What did attract my attention was the black label, depicting an ape-like creature holding a languid alabaster-skinned, large-breasted female in his arms. Then I saw the connection! Bestia is Spanish for Beast!  Now I get it, however, my mind was immediately taken to the notion that this was an attempt to replicate, within the bounds of copyright, some 16th and 17th-century artists, who painted images of the Incubus. Google Fuseli 1781 the “Nightmare“.  You will then understand.

This horrid squat man/beast from hell would sit on a woman’s chest during her sleep and squeeze the breath out of her and occasionally have sex with her. Nice type. In more recent times an Incubus has become the villain in so-called exorcism rituals.

Anyhow here’s the tip, if you find yourself having the good fortune of being on top of a woman and she yells “get off me you incubus“, just accept that the magic moment has passed and the relationship is doomed! I guess it is just as well that most women are unfamiliar with the term thereby saving us men from incurable self-image trauma and depression!  

Now where was I? Moving onto wine 4 the Massolino Barbera D’ Alba 2016. 14.5% a delightful wine.
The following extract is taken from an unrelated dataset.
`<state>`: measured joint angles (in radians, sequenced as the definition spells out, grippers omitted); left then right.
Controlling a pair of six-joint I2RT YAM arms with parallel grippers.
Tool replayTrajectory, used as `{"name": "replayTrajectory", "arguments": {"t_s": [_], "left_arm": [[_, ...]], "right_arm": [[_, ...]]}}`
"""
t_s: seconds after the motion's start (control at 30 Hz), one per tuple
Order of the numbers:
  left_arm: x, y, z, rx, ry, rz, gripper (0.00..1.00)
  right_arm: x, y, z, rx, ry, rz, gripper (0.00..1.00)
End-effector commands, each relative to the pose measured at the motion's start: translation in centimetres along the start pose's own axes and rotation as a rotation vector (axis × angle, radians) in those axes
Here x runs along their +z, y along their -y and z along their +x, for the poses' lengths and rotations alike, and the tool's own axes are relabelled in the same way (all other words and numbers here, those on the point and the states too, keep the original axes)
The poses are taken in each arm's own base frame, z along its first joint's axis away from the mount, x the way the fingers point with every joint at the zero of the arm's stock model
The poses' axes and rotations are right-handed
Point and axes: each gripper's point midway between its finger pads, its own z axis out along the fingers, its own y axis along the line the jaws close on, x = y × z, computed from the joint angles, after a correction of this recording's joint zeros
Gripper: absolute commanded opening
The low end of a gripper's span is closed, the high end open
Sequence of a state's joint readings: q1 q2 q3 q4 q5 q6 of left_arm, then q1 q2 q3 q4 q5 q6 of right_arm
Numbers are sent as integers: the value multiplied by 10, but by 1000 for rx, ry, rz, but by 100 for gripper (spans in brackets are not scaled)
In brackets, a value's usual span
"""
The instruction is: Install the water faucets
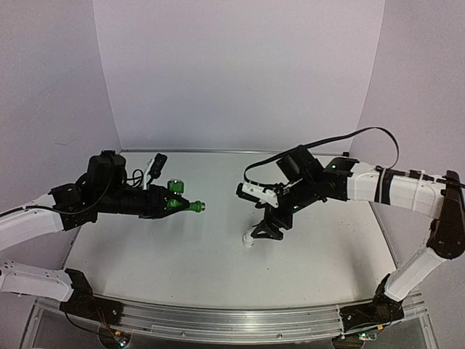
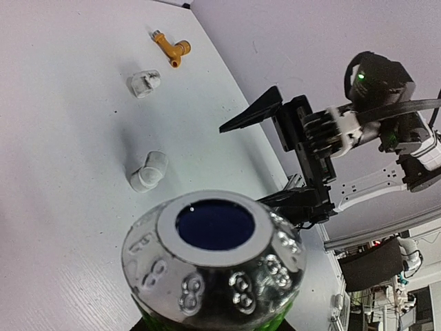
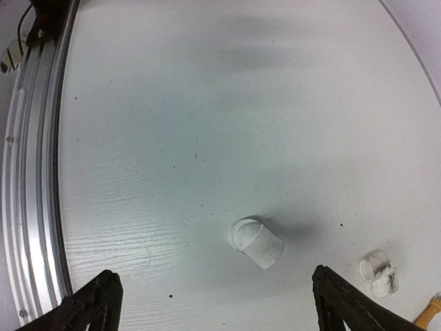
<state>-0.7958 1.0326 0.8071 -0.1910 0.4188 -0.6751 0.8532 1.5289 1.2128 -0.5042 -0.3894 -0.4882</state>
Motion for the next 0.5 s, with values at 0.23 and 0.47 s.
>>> {"name": "replayTrajectory", "arguments": {"t_s": [0.23,0.47], "left_arm": [[-33,-8,11,65,76,-20,0],[-43,-11,19,68,102,-13,0]], "right_arm": [[56,7,37,-362,-270,-100,94],[83,14,53,-487,-346,-129,92]]}}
The Italians have perfected their skills at making wines that are harmonious with food, not assertive, just gently matching the food. What more can you say?

Wine 5 was the Andrew Thomas Hunter Shiraz from the Sweetwater vineyard, 2016 at 14.5%.   Thomas is a fine winemaker who deserves his high reputation. 2016 was only a 7/10 year in the Hunter but he has done well to get this wine to the very enjoyable stage. I thought the wine was a good example of Hunter fruit, balanced and without any wine making faults, went well with the cheese.                                                   

The final offering for the day was the Rosemount Balmoral McLaren Vale Shiraz 2010, 14.5 %. Now this was a no holds barred old fashion OZ Shiraz from the old school of SA Shiraz. Huge fruit, but balanced by superb integration of tannin/oak. Now 13 yo, still lively and drinking so well it is hard to see it not lasting for another 5/10 years, given its current presentation. This style of wine may not be to everyone's taste nowadays given the trend towards lighter styles,  but to me, it was a beautiful drink!